Because of the increased prevalence of cardiovascular disease among the elderly, initiate SYNTHROID at less than the full replacement dose [see Dosage and Administration ( 2.3 ) and Warnings and Precautions ( 5.2 ) ]. Atrial arrhythmias can occur in elderly patients. Atrial fibrillation is the most common of the arrhythmias observed with levothyroxine overtreatment in the elderly.

Thyroid hormones exert their physiologic actions through control of DNA transcription and protein synthesis. Triiodothyronine (T3) and L-thyroxine (T4) diffuse into the cell nucleus and bind to thyroid receptor proteins attached to DNA. This hormone nuclear receptor complex activates gene transcription and synthesis of messenger RNA and cytoplasmic proteins.

The physiological actions of thyroid hormones are produced predominantly by T3, the majority of which (approximately 80%) is derived from T4 by deiodination in peripheral tissues.
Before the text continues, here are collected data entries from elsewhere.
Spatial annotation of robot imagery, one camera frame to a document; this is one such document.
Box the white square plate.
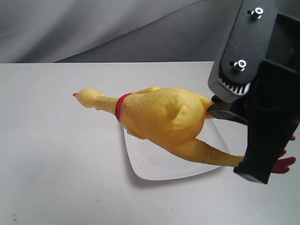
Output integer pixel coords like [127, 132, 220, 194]
[123, 129, 219, 180]

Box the yellow rubber chicken toy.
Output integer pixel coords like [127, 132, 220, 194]
[72, 86, 296, 175]

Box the grey backdrop cloth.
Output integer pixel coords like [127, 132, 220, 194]
[0, 0, 241, 63]

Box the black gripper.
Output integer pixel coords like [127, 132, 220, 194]
[208, 0, 300, 124]

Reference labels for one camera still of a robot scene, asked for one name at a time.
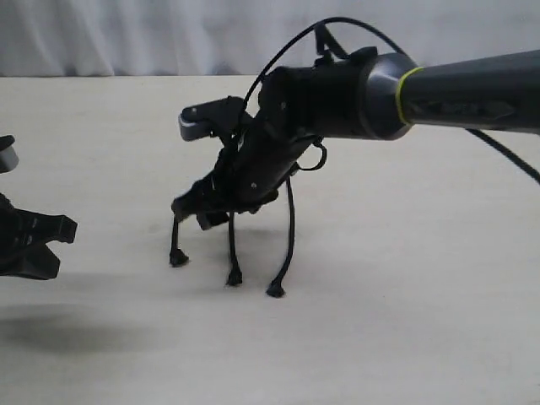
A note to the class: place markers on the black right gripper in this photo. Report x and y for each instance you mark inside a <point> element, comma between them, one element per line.
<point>298,106</point>

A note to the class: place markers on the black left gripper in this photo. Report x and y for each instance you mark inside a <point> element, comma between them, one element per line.
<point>24,235</point>

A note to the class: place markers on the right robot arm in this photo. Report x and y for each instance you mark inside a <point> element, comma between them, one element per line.
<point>369,96</point>

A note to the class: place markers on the white curtain backdrop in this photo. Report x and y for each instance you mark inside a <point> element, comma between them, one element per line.
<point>136,38</point>

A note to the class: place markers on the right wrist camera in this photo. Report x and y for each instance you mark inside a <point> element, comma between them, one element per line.
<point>213,119</point>

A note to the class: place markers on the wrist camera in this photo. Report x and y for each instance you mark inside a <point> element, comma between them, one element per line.
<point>213,119</point>
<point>8,156</point>

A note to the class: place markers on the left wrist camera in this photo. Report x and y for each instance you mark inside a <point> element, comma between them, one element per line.
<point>8,156</point>

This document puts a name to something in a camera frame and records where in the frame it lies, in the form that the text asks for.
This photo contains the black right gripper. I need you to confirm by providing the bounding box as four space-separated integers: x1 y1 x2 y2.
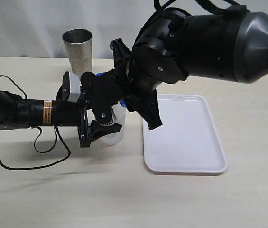
80 38 162 130

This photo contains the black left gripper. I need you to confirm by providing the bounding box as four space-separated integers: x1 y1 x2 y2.
55 71 122 148

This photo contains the blue plastic container lid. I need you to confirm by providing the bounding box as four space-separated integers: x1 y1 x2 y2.
96 72 126 108

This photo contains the clear plastic tall container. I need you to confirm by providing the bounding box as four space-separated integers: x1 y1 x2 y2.
100 103 126 146

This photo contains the stainless steel tumbler cup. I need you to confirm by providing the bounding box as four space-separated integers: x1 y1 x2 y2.
62 28 93 76

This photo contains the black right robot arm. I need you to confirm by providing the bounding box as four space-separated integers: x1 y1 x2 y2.
81 5 268 130

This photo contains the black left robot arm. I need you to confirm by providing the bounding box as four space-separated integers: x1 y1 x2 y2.
0 71 123 147

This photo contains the white rectangular plastic tray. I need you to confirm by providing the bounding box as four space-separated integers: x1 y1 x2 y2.
143 94 228 175

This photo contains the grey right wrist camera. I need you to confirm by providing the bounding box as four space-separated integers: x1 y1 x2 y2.
99 111 116 127

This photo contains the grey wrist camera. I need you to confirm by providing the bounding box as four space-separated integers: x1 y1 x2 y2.
67 72 81 103
99 111 116 127

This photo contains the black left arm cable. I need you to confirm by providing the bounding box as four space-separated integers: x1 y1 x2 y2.
0 75 72 171

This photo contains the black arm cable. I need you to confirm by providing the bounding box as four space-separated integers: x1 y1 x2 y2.
154 0 246 17
0 75 72 171

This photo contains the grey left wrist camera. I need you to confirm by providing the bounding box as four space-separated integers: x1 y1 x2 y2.
67 72 81 103

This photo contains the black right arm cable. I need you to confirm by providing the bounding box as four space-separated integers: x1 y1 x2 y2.
154 0 246 17

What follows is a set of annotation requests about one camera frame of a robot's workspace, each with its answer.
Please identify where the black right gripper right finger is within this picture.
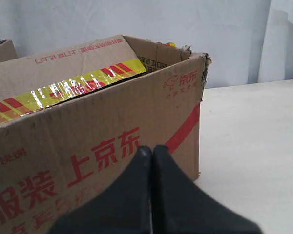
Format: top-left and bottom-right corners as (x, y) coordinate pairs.
(152, 145), (262, 234)

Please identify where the cardboard box with yellow tape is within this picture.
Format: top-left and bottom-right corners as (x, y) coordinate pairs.
(0, 35), (211, 234)

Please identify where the open plain cardboard box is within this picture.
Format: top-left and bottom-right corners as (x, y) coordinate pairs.
(0, 39), (18, 62)

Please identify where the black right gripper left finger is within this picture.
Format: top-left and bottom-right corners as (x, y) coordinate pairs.
(49, 146), (152, 234)
Oral levothyroxine sodium is a synthetic T4 hormone that exerts the same physiologic effect as endogenous T4, thereby maintaining normal T4 levels when a deficiency is present.

Absorption

Absorption of orally administered T4 from the gastrointestinal tract ranges from 40% to 80%. The majority of the SYNTHROID dose is absorbed from the jejunum and upper ileum. The relative bioavailability of SYNTHROID tablets, compared to an equal nominal dose of oral levothyroxine sodium solution, is approximately 93%. T4 absorption is increased by fasting, and decreased in malabsorption syndromes and by certain foods such as soybeans. Dietary fiber decreases bioavailability of T4. Absorption may also decrease with age. In addition, many drugs and foods affect T4 absorption [see Drug Interactions ( 7 ) ].

Distribution

Circulating thyroid hormones are greater than 99% bound to plasma proteins, including thyroxine-binding globulin (TBG), thyroxine-binding prealbumin (TBPA), and albumin (TBA), whose capacities and affinities vary for each hormone. The higher affinity of both TBG and TBPA for T4 partially explains the higher serum levels, slower metabolic clearance, and longer half-life of T4 compared to T3. Protein-bound thyroid hormones exist in reverse equilibrium with small amounts of free hormone. Only unbound hormone is metabolically active. Many drugs and physiologic conditions affect the binding of thyroid hormones to serum proteins [see Drug Interactions ( 7 ) ]. Thyroid hormones do not readily cross the placental barrier [see Use in Specific Populations ( 8.1 ) ].

Elimination

Metabolism

T4 is slowly eliminated (see Table 10). The major pathway of thyroid hormone metabolism is through sequential deiodination. Approximately 80% of circulating T3 is derived from peripheral T4 by monodeiodination. The liver is the major site of degradation for both T4 and T3, with T4 deiodination also occurring at a number of additional sites, including the kidney and other tissues. Approximately 80% of the daily dose of T4 is deiodinated to yield equal amounts of T3 and reverse T3 (rT3). T3 and rT3 are further deiodinated to diiodothyronine. Thyroid hormones are also metabolized via conjugation with glucuronides and sulfates and excreted directly into the bile and gut where they undergo enterohepatic recirculation.

Excretion

Thyroid hormones are primarily eliminated by the kidneys. A portion of the conjugated hormone reaches the colon unchanged and is eliminated in the feces. Approximately 20% of T4 is eliminated in the stool. Urinary excretion of T4 decreases with age.

Long-term carcinogenicity studies in animals to evaluate the carcinogenic potential of levothyroxine have not been performed. Studies to evaluate mutagenic potential and animal fertility have not been performed.